◆ INFORMATION SHOWN ◆
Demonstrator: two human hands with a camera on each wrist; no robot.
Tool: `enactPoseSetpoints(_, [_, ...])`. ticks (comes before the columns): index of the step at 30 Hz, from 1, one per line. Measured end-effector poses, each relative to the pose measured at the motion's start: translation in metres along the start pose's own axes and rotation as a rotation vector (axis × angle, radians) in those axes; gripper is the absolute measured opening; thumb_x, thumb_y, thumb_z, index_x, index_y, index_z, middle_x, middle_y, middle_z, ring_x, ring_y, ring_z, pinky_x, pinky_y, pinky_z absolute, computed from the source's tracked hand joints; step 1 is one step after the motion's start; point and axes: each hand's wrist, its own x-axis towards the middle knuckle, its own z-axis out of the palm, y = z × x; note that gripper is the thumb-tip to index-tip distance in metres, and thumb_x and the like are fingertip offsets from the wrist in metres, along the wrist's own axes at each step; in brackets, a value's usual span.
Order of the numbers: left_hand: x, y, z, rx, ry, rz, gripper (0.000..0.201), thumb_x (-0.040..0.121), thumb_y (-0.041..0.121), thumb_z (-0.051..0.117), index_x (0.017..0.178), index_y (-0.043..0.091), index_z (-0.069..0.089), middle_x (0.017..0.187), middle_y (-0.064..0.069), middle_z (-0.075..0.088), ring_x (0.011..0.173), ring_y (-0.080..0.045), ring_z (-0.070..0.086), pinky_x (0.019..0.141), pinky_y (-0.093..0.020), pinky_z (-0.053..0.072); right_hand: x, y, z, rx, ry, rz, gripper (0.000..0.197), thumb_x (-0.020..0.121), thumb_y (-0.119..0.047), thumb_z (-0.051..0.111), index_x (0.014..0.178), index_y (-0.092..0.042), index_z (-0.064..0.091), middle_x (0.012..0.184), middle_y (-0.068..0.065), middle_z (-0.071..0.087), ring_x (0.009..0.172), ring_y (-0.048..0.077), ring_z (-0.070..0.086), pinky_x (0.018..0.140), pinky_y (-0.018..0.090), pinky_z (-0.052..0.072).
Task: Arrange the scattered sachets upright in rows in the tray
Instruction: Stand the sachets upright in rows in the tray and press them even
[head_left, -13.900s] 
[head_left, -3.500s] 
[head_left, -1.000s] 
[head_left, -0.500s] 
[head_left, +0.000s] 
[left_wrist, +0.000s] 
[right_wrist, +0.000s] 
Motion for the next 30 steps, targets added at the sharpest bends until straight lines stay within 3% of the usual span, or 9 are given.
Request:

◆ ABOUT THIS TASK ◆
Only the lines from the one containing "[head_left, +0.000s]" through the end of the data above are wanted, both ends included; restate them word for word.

◆ SOLUTION FOR THIS PROBLEM ◆
[head_left, +0.000s] 
[left_wrist, +0.000s] 
[right_wrist, +0.000s] 
Motion for the next 30 steps, targets added at the sharpest bends until straight lines stay within 3% of the usual span, or 9 are given.
Request:

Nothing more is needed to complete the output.